Hicieron falta tres cosas para que las procesiones con penitentes se consolidaran, ya en el siglo XVI. Primero, el visto bueno de la Iglesia, que en el contexto de la guerra con el protestantismo, aprobó la veneración de las imágenes en el Concilio de Trento. Segundo, la aprobación de las élites, que llegó de la mejor forma posible: hasta los propios reyes asistían a la procesiones. Y tercero, el ejemplo de figuras como la de San Vicente Ferrer, que recorría Europa acompañado por un séquito de hombres y mujeres en el que había decenas de flagelantes.

Al ritmo de trompetas, sangre y tambores, comenzaba entonces la edad dorada de las procesiones, que se convirtieron en un auténtico fenómeno de masas. Especialmente aquellas en la que la presencia de penitentes de sangre era notable, pues el espectáculo del castigo excitaba la fe de los más devotos y atraía la atención de los curiosos.

  Los 'picaos' de San Vicente de la Sonrierra (La Rioja).
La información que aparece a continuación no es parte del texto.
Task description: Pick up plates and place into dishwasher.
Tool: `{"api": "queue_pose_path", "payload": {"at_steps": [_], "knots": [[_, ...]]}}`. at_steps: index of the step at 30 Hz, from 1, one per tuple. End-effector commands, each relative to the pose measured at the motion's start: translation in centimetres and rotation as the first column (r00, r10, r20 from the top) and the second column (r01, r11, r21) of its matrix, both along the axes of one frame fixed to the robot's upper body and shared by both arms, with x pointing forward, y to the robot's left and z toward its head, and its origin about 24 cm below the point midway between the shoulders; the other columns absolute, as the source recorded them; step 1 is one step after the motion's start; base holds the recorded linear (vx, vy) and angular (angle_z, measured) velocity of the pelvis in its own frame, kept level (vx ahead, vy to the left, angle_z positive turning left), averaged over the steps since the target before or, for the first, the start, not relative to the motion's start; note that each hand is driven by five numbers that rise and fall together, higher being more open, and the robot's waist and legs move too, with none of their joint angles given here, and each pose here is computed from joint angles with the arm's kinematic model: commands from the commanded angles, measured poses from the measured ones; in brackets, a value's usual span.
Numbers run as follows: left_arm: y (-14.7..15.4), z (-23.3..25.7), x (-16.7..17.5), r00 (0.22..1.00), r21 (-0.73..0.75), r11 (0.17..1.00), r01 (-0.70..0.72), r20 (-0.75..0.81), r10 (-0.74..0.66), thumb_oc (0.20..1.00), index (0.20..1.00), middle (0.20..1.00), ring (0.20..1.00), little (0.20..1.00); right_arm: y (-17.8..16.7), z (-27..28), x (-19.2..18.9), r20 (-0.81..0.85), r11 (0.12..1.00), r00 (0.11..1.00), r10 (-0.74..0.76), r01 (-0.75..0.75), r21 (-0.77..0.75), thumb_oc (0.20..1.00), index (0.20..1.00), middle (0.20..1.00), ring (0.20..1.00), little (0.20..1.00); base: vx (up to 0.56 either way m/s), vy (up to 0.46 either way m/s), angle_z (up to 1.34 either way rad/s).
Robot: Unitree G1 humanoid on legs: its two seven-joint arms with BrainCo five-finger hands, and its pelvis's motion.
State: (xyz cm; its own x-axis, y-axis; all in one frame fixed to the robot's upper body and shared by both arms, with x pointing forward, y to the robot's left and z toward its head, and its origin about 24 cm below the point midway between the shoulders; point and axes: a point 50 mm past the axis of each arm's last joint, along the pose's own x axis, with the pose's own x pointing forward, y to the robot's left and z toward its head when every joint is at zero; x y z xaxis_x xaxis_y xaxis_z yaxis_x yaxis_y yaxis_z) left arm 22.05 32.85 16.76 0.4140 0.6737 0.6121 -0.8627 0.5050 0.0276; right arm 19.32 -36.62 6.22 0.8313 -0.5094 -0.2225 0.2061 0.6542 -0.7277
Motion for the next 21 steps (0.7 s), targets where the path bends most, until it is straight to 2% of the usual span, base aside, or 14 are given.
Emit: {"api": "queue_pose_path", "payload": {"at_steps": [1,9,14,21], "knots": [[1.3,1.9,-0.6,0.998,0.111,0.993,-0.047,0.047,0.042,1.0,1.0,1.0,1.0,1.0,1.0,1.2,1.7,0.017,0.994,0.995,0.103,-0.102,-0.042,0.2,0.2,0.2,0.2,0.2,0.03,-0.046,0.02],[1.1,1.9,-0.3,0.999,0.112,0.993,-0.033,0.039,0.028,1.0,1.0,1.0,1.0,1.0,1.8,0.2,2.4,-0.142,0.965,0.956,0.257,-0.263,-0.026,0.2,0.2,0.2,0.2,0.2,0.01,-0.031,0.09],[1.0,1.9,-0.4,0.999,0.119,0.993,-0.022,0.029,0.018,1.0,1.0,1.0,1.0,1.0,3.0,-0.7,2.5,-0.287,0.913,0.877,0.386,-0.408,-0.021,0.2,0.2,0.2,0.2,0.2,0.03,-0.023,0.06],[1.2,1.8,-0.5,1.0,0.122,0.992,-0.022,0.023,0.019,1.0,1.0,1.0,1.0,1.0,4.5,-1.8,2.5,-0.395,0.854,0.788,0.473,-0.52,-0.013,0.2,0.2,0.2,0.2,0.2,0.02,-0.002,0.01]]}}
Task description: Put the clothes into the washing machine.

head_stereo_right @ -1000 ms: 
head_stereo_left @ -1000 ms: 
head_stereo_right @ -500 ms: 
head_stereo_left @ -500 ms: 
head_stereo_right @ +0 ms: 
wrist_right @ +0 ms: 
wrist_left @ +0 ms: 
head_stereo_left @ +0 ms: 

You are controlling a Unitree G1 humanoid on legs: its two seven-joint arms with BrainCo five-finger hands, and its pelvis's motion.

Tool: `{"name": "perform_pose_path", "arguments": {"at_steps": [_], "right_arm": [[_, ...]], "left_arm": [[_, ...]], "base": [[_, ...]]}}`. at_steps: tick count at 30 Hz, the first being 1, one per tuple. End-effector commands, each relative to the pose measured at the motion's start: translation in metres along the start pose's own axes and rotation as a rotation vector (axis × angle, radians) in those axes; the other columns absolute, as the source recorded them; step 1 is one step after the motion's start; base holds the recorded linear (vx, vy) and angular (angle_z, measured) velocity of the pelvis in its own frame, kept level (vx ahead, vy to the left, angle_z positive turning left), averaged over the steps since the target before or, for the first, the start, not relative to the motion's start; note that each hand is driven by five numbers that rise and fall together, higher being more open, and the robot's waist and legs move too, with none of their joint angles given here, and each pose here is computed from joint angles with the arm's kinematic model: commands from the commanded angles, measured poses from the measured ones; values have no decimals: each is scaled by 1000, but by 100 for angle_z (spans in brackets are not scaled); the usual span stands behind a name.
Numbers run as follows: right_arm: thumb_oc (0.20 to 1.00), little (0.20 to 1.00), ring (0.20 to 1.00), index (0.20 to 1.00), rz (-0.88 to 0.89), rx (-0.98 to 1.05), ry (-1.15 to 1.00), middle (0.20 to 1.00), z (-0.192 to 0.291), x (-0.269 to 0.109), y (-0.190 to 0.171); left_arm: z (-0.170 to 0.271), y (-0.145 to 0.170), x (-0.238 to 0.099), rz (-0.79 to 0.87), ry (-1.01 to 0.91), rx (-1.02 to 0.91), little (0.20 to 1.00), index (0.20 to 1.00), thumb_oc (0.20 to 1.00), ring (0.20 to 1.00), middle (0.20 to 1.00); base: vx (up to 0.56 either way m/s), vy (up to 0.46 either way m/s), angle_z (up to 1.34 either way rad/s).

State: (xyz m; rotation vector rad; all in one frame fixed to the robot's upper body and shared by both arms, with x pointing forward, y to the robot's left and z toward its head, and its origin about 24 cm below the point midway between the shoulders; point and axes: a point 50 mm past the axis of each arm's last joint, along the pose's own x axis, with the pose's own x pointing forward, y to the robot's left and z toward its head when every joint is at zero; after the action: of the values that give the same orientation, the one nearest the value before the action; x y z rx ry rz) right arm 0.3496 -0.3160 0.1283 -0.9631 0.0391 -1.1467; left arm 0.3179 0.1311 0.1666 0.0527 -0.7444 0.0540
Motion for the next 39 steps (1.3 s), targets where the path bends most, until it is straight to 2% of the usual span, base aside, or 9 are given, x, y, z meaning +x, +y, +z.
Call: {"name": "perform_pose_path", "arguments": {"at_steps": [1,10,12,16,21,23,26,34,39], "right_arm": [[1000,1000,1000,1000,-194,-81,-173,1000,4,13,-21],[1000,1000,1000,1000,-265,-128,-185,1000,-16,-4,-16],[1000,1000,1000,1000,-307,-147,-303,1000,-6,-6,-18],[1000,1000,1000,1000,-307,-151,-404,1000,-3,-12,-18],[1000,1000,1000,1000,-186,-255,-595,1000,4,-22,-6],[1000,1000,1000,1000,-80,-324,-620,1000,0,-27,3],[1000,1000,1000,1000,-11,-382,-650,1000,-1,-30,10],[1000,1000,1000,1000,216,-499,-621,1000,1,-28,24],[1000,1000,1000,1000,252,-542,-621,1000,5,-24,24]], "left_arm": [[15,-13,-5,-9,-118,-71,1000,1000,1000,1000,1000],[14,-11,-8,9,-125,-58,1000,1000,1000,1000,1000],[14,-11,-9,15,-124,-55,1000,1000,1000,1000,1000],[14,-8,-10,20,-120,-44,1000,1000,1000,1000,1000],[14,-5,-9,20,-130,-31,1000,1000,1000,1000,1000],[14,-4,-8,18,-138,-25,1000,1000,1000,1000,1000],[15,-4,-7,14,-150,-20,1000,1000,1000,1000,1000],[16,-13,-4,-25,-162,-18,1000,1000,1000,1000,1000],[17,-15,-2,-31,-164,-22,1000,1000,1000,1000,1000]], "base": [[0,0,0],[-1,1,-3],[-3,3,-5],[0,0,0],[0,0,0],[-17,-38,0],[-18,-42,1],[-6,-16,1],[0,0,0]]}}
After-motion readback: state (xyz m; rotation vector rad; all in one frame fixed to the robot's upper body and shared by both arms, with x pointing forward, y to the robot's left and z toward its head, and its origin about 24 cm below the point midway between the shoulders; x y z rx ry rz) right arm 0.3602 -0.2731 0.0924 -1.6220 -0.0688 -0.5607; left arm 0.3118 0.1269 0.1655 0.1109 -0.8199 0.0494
Uno de los pocos lugares de España en los que se mantiene la tradición de los flagelantes en Semana Santa.Getty Images

Los penitentes de sangre son hoy un reducto entre los centenares de procesiones que marchan durante la Semana Santa. Varios reyes trataron de acabar con ellos en el siglo XV, el XVI y el XVIII. Fue Carlos III el que lo logró, gracias, eso sí, al apoyo de la Iglesia: esa exhibición de fervor sangriento había empezado a parecerle "pecaminosa" a la curia.